XMiDT

Call For Consistent Hash Replacement

We’ve found that the consistent hash implementation in use is quite expensive in terms of compute when you use around ~200 virtual nodes. The recalculation takes exponentially longer as you increase either the number of virtual nodes or the number of actual nodes. This limits our ability to scale to beyond 200 Talarias in a DC because it slows the system response time down to an unacceptable level.

John Bass & I have talked a bit out revamping this area of code for a while, but I wanted to post a call for help on this front because:

  1. It will likely impact everyone’s cluster.
  2. It will likely cause a “breaking change” to go into the system … so we need to somehow show this impact in compatible server versions (or a better idea?).
  3. Is something I’d like to discuss a community more.

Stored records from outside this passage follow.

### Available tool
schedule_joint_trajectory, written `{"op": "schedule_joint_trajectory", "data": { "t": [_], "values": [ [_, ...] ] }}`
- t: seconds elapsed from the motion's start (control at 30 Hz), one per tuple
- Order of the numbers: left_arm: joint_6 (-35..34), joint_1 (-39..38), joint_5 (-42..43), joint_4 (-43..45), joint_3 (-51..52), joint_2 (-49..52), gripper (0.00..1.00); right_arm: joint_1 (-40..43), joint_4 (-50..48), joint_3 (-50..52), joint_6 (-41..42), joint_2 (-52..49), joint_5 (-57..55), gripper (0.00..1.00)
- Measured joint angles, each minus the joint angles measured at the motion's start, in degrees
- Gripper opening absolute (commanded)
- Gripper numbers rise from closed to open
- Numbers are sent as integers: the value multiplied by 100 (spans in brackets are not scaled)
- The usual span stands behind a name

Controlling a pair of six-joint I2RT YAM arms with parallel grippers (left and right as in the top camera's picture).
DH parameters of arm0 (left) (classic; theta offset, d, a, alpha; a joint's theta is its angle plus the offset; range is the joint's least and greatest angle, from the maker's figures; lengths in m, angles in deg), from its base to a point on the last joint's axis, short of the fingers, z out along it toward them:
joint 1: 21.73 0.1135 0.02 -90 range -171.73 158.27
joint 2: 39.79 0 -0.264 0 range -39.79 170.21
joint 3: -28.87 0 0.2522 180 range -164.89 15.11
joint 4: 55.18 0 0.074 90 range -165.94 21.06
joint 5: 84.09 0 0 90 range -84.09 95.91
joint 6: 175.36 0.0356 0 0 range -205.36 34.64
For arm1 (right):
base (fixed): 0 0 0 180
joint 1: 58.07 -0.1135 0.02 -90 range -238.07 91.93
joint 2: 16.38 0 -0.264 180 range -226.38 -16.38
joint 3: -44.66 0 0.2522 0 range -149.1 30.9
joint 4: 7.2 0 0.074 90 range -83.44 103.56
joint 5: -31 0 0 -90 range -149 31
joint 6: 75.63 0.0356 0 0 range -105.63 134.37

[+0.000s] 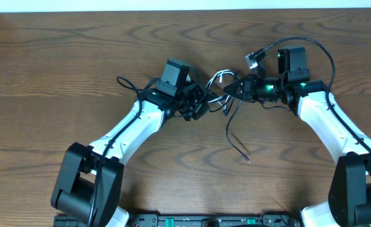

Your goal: Untangle cables

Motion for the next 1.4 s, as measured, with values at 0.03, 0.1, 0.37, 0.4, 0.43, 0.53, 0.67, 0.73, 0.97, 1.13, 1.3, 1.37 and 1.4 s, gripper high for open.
{"op": "schedule_joint_trajectory", "data": {
  "t": [0.03, 0.1, 0.37, 0.4, 0.43, 0.53, 0.67, 0.73, 0.97, 1.13, 1.3, 1.37, 1.4],
  "values": [
    [0, -24, -11, 0, 0, 0, 44, 0, 0, 0, 0, 0, 0, 1],
    [-13, -61, -15, -2, 0, 0, 43, 0, 0, 0, 0, 0, 4, 1],
    [-20, -66, -35, 0, 0, 7, 43, 0, -28, 0, 0, 0, 87, 1],
    [-22, -66, -35, 0, 0, 17, 43, 0, -28, 0, 0, 0, 94, 1],
    [-22, -66, -35, 0, 0, 28, 43, 0, -28, 0, 0, 0, 103, 1],
    [-22, -68, -98, -7, 0, 52, 39, 0, -28, 0, 0, 0, 109, 1],
    [-22, -70, -188, -7, 0, 52, 39, 0, -28, 0, 0, 0, 111, 1],
    [-22, -72, -219, -7, 0, 52, 40, 0, -28, 0, 0, 0, 114, 1],
    [-26, -76, -411, 55, 0, 59, 44, 0, -31, 2, 0, 0, 127, 1],
    [-42, -76, -627, 125, 0, 63, 44, 0, -33, 2, 0, 0, 129, 1],
    [-42, -76, -693, 302, 0, 129, 43, 0, -70, 2, 0, 0, 129, 1],
    [-61, -83, -706, 369, 0, 195, 43, 0, -72, 2, 0, 0, 129, 1],
    [-87, -85, -719, 396, 0, 232, 39, 0, -72, 2, 0, 0, 131, 1]
  ]
}}
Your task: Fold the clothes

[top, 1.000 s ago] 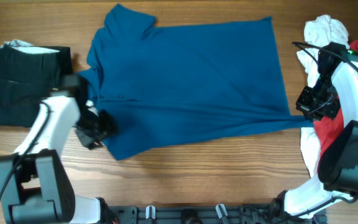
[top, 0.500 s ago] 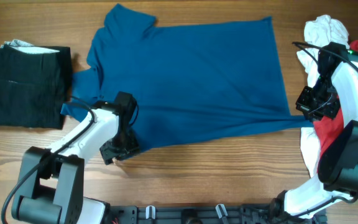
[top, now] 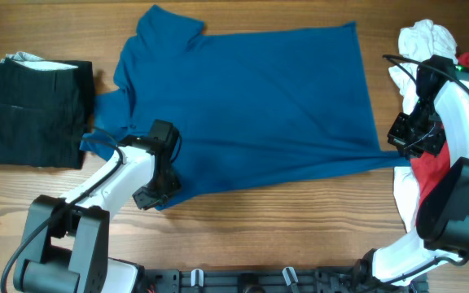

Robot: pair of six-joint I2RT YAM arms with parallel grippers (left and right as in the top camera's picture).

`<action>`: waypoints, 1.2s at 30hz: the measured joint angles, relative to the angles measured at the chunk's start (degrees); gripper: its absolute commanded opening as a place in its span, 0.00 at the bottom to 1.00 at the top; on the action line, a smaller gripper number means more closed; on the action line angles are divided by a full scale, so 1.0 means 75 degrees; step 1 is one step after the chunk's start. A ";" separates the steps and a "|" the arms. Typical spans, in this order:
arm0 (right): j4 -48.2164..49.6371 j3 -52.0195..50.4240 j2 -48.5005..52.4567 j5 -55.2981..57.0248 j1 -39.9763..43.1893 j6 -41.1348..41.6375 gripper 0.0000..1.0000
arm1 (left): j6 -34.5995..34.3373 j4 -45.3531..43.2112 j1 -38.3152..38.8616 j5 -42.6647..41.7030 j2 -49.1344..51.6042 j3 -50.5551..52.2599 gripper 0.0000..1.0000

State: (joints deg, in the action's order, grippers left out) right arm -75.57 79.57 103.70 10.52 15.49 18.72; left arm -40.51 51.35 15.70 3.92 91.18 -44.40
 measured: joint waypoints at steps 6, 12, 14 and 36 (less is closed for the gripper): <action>-0.0020 0.0000 0.0000 -0.0003 0.0000 -0.0006 0.04 | 0.0163 0.0259 0.0000 -0.0108 -0.0146 0.0017 0.04; -0.0201 0.0000 0.0000 -0.0192 0.0000 -0.0122 0.04 | 0.0536 0.0895 -0.0551 -0.0289 -0.2250 0.0020 0.04; -0.0204 0.0000 -0.0009 -0.0405 0.0000 -0.0289 0.05 | 0.0699 0.0895 -0.1003 -0.0481 -0.3133 0.0020 0.04; -0.0877 -0.0006 -0.1816 -0.1099 0.0000 -0.0822 0.04 | 0.1973 0.0478 -0.3736 -0.3200 -0.5718 -0.0175 0.04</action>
State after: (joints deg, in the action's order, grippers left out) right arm -82.15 79.53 90.08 2.28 15.49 12.56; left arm -25.71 54.94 -12.32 -20.08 48.29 -45.71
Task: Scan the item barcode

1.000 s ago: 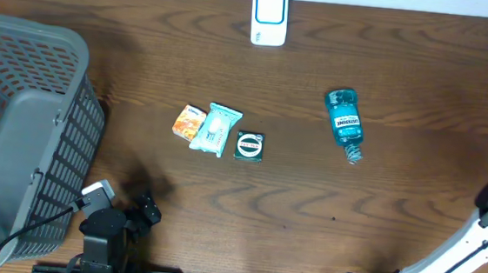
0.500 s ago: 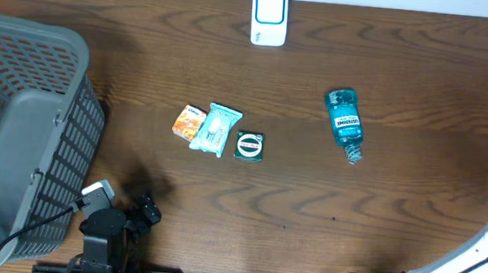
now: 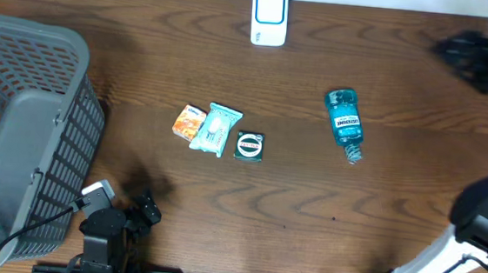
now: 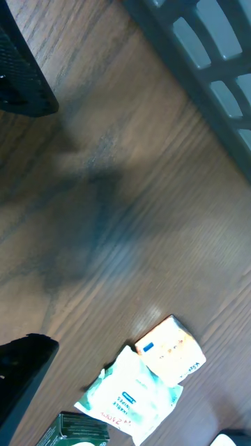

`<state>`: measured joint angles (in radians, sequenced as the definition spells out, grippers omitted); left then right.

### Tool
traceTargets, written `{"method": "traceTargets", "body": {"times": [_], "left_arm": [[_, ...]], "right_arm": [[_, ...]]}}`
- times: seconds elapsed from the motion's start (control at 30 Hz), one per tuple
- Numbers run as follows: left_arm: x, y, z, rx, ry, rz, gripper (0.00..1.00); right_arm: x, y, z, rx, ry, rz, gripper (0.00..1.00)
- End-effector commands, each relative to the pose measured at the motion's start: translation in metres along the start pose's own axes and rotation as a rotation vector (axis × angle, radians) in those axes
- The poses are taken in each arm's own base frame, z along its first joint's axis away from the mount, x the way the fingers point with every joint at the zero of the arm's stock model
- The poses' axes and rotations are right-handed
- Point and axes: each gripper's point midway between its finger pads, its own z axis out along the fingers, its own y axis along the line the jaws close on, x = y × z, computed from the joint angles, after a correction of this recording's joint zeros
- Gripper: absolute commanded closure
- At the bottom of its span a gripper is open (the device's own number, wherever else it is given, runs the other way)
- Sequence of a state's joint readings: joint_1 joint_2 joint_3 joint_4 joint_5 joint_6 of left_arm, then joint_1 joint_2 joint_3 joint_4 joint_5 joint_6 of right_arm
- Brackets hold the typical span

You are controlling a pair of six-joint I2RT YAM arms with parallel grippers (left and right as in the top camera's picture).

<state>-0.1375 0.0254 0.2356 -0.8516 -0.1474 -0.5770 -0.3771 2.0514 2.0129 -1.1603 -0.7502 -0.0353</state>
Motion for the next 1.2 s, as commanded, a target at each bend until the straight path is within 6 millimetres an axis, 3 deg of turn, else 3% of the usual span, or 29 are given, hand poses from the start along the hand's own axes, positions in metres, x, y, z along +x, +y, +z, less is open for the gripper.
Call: {"method": "traceTargets", "body": {"times": [0.0,0.1,0.13,0.2,0.33,0.47,0.57,0.83,1.03,1.1,1.17], "left_arm": [[0.01,0.014,0.0,-0.064,0.032,0.014,0.02],[0.01,0.014,0.0,-0.064,0.032,0.014,0.02],[0.01,0.014,0.0,-0.064,0.032,0.014,0.02],[0.01,0.014,0.0,-0.064,0.032,0.014,0.02],[0.01,0.014,0.0,-0.063,0.032,0.014,0.02],[0.01,0.014,0.0,-0.064,0.032,0.014,0.02],[0.01,0.014,0.0,-0.064,0.032,0.014,0.02],[0.01,0.014,0.0,-0.063,0.032,0.014,0.02],[0.01,0.014,0.0,-0.063,0.032,0.014,0.02],[0.01,0.014,0.0,-0.064,0.032,0.014,0.02],[0.01,0.014,0.0,-0.063,0.032,0.014,0.02]], "right_arm": [[0.041,0.055,0.062,-0.061,0.164,-0.279,0.01],[0.069,0.046,0.104,0.207,0.27,-0.407,0.01],[0.075,0.026,0.114,0.448,0.287,-0.425,0.01],[0.084,0.015,0.12,0.745,0.265,-0.454,0.01],[0.106,0.029,0.142,0.874,0.241,-0.56,0.01],[0.117,0.014,0.143,0.951,0.225,-0.518,0.01],[0.134,-0.006,0.149,0.968,0.249,-0.486,0.11],[0.167,-0.044,0.164,0.975,0.276,-0.472,0.14],[0.179,-0.062,0.168,0.979,0.272,-0.459,0.35],[0.181,-0.069,0.166,0.985,0.276,-0.446,0.5],[0.185,-0.072,0.166,0.971,0.294,-0.432,0.55]]}}
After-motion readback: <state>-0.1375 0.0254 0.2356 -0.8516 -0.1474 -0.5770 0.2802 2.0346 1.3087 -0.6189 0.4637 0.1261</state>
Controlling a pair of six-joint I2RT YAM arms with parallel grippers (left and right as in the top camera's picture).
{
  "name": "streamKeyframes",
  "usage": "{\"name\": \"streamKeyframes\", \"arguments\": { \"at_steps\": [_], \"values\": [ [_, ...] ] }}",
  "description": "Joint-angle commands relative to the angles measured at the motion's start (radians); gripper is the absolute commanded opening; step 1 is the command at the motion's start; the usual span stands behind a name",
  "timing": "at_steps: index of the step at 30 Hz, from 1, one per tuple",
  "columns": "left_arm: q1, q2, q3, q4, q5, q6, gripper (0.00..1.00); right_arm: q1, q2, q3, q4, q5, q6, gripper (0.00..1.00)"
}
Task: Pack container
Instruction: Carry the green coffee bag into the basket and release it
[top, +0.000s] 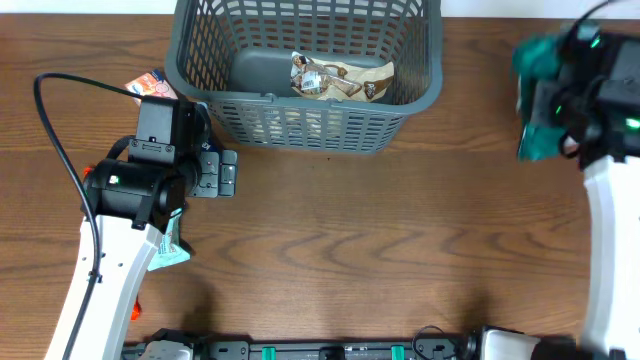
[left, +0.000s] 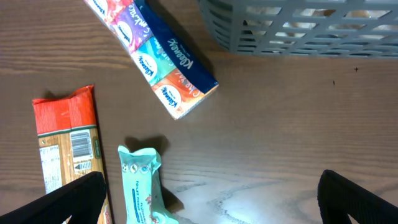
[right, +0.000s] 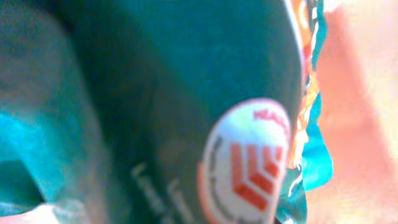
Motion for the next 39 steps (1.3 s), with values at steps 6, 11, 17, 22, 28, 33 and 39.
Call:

@schmidtw, what algorithm are you using right now? What algorithms did you tried already?

I’ve found a post with interesting algorithms (most of them from Google) for consistent hashing in this post: https://medium.com/@dgryski/consistent-hashing-algorithmic-tradeoffs-ef6b8e2fcae8

Some algorithms have limitations or tradeoffs, but I think it’s a good starting point.

Best,
Carlos

Carlos, the article you linked is very good. I had not found that one previously.

Based on the article, I think the traits that seem like a good match:

  • Rebuild time - Fast (this allows failures to be accounted for quickly)
  • Calculation time - Fast (this allows routing to be quick)
  • Memory - don’t care that much (we generally have more memory then compute, so we can give on this front)
  • Load distribution - 5% seems good enough
  • Needs to be tuneable to 1,000’s of nodes for very large deployments

The implementation we’re presently using can be found here:

Ideally I’d like to use a few of these & write up some code that matches the interface we need & run some real benchmarks before we choose the next one.

I think there is some merit in looking into adding a gokit interface for ring hashs since it is likely other microservices will benefit.

Best,
Wes

It’s important to remember the multiplicity of each of the use cases when considering which to optimize for. I would sacrifice 10x rebuild time for 2x calculation time.